Work order:
Reproduce the entries shown below only from the line with "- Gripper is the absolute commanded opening" down to the line with "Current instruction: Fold", keeping both end lines and copying each one exactly.

Task data:

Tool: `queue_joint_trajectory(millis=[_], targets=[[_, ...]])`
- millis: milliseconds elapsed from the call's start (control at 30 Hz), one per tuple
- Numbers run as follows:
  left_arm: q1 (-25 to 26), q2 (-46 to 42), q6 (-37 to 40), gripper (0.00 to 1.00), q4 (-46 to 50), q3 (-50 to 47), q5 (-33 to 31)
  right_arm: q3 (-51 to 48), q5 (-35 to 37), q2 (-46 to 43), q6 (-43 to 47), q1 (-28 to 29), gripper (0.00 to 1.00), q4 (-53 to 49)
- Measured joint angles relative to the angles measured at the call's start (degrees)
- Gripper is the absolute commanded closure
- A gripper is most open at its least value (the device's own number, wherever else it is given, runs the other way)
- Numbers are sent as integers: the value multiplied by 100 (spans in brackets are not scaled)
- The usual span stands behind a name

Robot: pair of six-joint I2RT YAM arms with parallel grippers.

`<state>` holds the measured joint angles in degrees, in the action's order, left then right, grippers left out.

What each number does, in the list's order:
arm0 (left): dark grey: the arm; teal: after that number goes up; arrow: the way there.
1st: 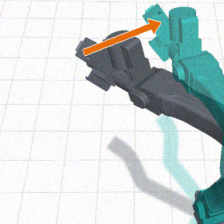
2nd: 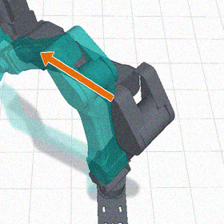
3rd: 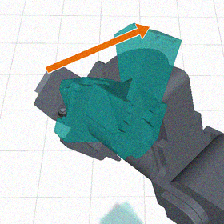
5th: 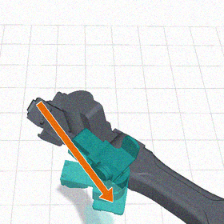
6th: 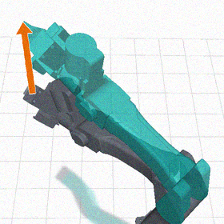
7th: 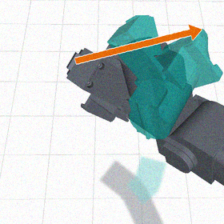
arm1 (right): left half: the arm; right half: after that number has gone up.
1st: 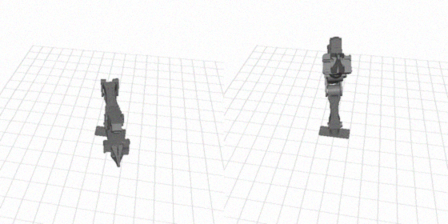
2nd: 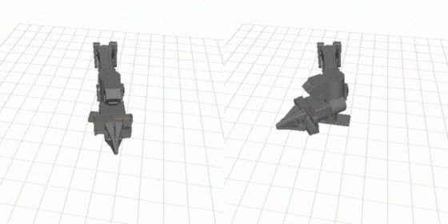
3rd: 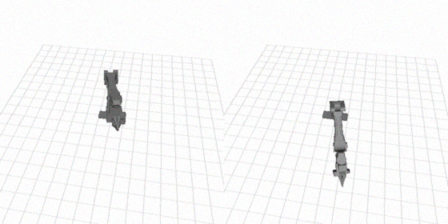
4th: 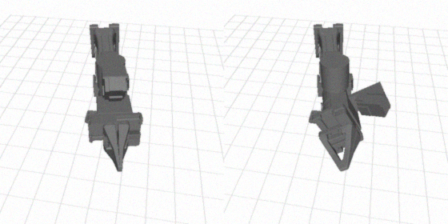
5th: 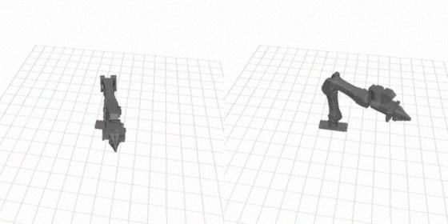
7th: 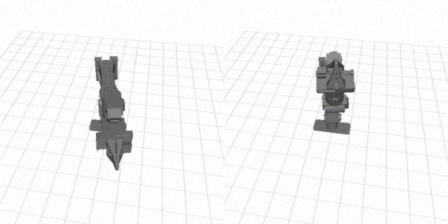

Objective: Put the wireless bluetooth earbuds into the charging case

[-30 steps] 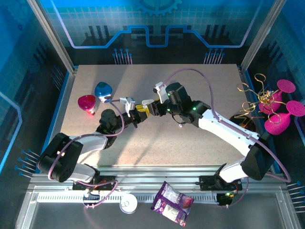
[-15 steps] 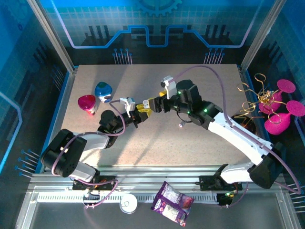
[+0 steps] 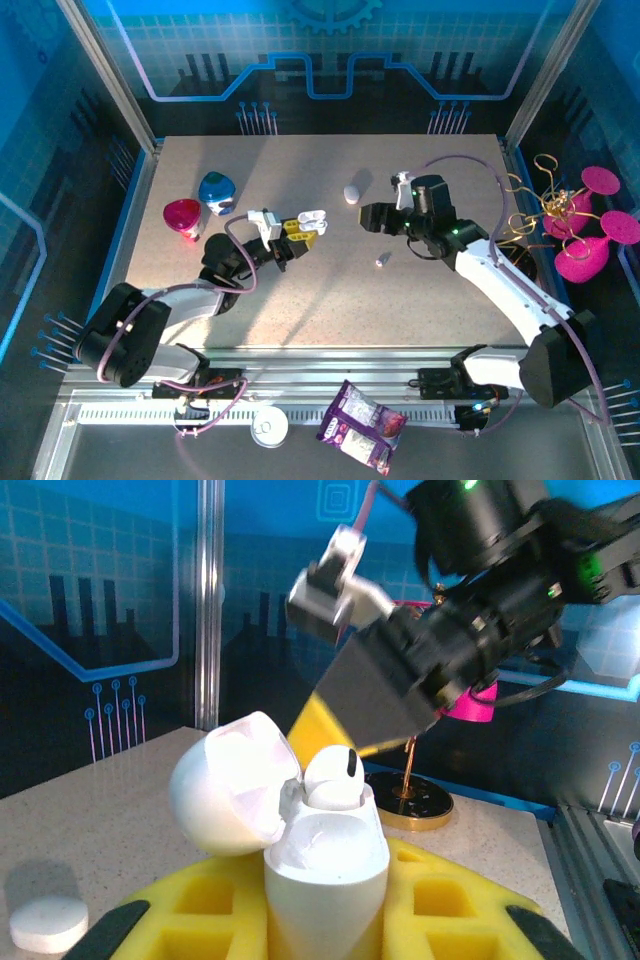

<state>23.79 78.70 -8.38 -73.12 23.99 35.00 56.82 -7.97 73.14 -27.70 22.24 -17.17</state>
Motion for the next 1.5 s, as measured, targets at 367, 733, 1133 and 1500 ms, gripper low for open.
queue_joint_trajectory(millis=[367,733,1133,1500], targets=[[2,-131,146,84,275,-15,83,365,205,2319,551,-131,32,-1032],[7,-131,140,84,308,-15,85,887,166,3130,879,-131,32,-1051],[7,-131,125,84,348,-15,85,286,42,2758,802,-48,36,-1178],[11,-131,87,84,343,-15,85,229,278,2197,636,258,36,-1738]])
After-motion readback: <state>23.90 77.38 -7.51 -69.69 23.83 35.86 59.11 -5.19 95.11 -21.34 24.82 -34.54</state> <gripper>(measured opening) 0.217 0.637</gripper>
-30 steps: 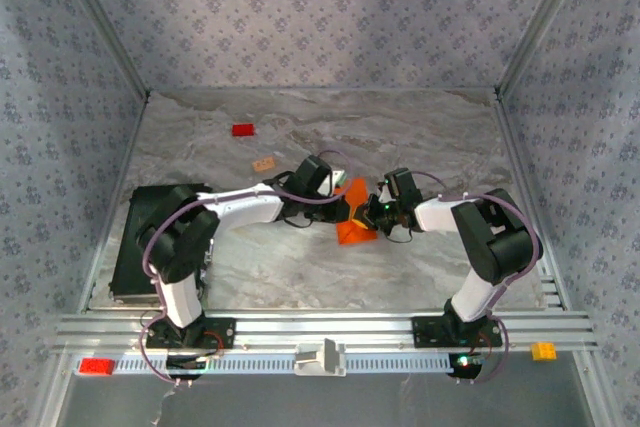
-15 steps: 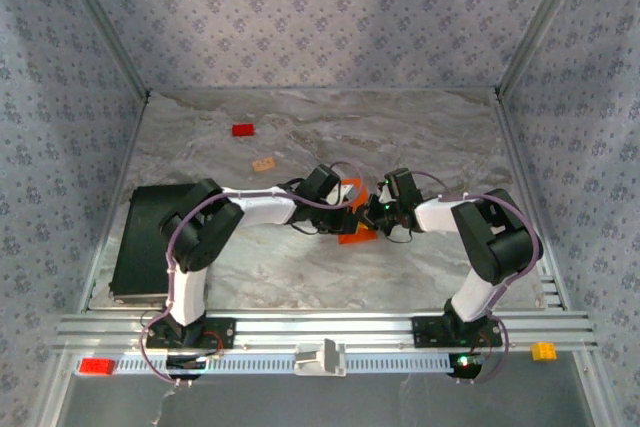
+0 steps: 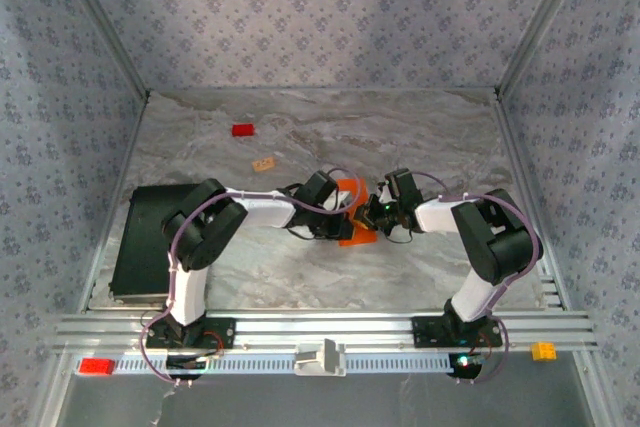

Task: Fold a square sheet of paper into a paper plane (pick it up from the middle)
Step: Fold the triangle a second time at the center of the table.

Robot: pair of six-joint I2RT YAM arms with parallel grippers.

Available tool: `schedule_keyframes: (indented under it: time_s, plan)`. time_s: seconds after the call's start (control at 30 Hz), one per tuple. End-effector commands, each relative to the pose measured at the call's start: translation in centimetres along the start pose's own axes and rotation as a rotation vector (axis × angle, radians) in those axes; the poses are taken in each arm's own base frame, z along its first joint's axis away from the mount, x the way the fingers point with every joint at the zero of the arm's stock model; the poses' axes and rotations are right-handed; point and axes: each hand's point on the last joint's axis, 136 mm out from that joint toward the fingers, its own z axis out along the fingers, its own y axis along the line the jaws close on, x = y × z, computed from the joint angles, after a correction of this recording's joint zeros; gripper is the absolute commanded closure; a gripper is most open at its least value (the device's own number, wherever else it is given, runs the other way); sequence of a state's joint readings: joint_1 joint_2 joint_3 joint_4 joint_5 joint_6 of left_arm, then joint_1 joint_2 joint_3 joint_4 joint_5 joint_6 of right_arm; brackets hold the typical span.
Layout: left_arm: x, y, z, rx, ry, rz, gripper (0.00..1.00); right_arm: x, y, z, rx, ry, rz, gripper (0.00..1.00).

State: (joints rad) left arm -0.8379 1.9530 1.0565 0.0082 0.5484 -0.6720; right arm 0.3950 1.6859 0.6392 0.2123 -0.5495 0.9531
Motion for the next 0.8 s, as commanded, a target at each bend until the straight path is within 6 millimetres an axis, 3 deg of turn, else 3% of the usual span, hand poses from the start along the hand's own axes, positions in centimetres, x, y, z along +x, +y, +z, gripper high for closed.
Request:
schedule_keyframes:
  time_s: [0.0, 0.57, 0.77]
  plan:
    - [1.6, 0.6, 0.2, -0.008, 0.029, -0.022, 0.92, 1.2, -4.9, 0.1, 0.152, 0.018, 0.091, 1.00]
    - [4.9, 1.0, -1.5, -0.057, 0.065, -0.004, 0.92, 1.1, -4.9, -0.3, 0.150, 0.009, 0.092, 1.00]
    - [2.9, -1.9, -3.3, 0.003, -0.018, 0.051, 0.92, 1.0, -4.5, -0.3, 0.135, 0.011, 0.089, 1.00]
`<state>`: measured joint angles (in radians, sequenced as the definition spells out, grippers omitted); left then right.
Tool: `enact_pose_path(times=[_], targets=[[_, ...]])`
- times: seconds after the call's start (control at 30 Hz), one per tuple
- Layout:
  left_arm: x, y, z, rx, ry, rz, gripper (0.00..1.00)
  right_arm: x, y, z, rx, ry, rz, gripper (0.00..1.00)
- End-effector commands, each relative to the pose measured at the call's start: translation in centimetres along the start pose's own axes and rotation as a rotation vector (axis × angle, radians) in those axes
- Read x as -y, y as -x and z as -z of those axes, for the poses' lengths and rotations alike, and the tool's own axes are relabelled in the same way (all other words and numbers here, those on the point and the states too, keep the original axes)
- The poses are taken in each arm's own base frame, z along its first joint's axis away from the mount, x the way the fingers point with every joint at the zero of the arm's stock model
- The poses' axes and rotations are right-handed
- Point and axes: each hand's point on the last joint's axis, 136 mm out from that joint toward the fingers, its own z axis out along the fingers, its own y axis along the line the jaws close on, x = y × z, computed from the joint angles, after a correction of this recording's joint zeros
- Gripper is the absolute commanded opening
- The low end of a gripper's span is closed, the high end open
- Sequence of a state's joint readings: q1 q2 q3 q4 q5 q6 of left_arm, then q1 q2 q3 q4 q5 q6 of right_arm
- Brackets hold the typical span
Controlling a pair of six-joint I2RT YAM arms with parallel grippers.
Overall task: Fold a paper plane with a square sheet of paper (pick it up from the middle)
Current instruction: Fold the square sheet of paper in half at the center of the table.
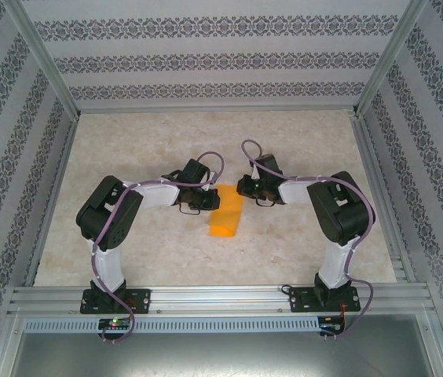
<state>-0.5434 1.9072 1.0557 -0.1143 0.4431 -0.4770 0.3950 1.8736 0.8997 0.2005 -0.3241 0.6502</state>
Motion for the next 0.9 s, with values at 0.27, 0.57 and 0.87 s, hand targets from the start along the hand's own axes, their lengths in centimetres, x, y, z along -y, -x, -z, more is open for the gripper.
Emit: enact_pose_path(times=[0.27, 0.57, 0.87], targets=[[-8.1, -8.8, -1.2, -0.267, 0.295, 0.081, 0.10, 2.8, 2.2, 3.4, 0.111, -0.118, 0.002, 0.06], [-8.0, -8.7, -1.2, -0.266, 0.292, 0.079, 0.10, -2.9, -1.6, 4.2, 0.023, 0.067, -0.011, 0.07], [-7.9, -8.7, -1.3, -0.267, 0.288, 0.080, 0.10, -4.7, -7.9, 1.8, -0.166, 0.102, -0.003, 0.07]])
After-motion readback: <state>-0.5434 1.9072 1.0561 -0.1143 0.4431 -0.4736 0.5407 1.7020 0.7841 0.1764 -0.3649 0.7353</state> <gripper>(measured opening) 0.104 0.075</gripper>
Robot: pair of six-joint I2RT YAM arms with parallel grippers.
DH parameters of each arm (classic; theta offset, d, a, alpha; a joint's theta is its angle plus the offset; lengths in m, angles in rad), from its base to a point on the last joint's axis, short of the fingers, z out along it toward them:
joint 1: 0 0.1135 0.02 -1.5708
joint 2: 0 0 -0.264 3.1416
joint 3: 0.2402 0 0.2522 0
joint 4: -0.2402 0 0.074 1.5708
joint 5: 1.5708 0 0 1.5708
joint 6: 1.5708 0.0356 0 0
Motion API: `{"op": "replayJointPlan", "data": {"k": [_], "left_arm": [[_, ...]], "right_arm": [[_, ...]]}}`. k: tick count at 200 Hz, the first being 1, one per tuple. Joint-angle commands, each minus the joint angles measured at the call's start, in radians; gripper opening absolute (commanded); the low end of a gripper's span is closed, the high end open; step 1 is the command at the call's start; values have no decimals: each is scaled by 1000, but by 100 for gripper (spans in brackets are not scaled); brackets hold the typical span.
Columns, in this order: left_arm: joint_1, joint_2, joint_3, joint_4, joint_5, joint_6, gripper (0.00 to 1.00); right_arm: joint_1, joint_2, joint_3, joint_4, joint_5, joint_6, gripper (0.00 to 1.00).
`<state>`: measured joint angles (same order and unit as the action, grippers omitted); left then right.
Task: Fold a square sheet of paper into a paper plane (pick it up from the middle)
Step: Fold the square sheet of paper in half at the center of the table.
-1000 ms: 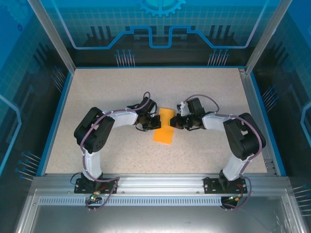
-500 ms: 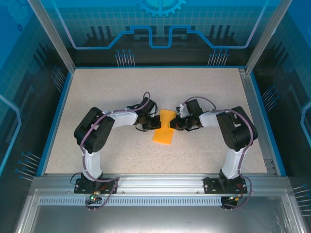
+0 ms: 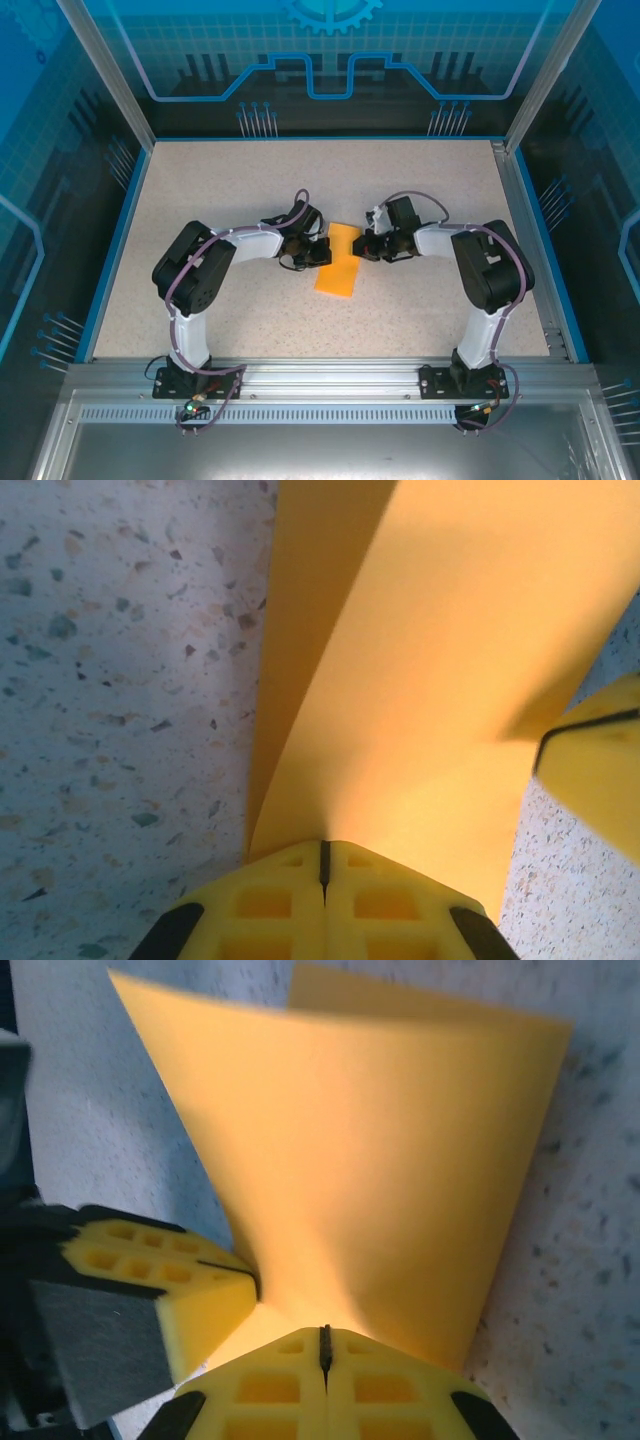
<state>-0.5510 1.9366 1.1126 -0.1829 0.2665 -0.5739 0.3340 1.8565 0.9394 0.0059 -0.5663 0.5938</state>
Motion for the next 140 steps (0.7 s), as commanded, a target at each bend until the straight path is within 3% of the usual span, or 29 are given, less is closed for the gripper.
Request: {"op": "replayJointPlan", "data": {"k": [1, 140], "left_arm": [[-16, 90, -45, -90, -24, 6, 0], [-20, 85, -23, -105, -21, 14, 0]], "right_arm": [[-24, -9, 34, -39, -20, -24, 5], [-48, -34, 18, -37, -57, -30, 6]]}}
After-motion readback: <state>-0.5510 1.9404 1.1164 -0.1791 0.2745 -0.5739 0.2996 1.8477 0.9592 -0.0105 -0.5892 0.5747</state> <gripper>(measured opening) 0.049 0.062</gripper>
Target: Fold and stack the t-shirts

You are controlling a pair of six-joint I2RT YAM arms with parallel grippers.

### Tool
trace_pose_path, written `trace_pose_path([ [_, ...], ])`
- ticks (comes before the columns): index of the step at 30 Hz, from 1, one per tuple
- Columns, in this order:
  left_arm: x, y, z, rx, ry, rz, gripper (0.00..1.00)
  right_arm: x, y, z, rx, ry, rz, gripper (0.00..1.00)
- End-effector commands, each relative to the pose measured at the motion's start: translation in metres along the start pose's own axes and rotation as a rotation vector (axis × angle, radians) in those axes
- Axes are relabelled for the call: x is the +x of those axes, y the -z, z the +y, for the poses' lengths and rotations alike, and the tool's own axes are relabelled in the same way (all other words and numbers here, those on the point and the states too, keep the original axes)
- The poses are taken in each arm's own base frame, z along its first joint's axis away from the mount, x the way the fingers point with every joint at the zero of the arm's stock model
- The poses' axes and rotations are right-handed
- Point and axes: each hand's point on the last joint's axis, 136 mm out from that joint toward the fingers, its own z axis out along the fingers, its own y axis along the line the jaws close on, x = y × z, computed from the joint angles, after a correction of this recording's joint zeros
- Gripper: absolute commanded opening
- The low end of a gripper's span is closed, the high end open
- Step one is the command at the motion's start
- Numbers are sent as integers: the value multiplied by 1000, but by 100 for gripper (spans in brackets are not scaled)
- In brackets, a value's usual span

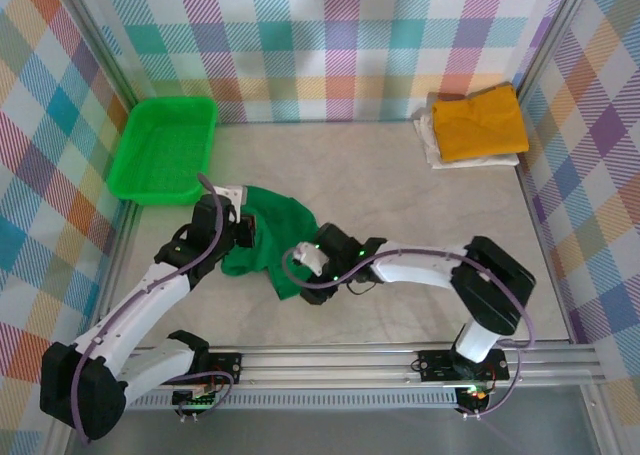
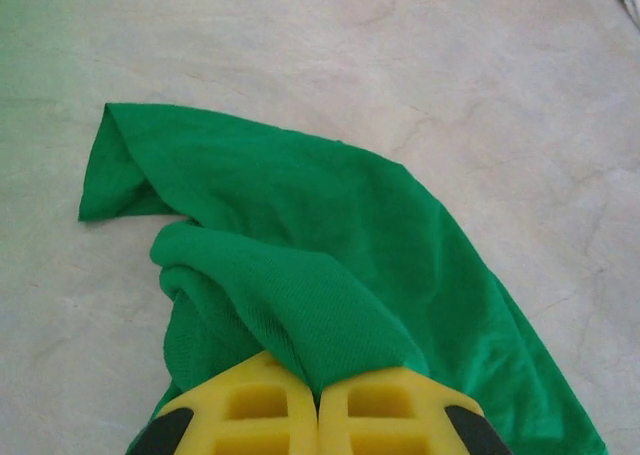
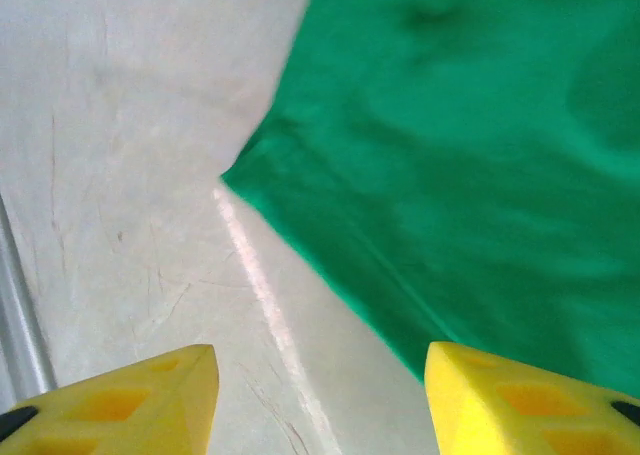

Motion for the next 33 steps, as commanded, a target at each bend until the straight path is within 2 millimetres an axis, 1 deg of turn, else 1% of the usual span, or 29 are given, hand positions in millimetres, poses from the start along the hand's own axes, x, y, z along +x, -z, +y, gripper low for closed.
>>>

Solution to the exercise:
- Gripper is the absolute commanded opening
- The low end of a gripper's span is closed, the high end open
- Sequence of a state's joint readings: q1 q2 q3 q4 q5 q6 of left_arm, then q1 q2 q3 q4 q5 q6 of right_arm
- Brackets hold the typical span
Controlling a pair of six-joint I2RT YAM arms with parallel grippers.
Overall task: Fold a paper plane with a square sheet of paper (pick it up from the middle)
Current instruction: Fold the square sheet of paper in half at the center of the table.

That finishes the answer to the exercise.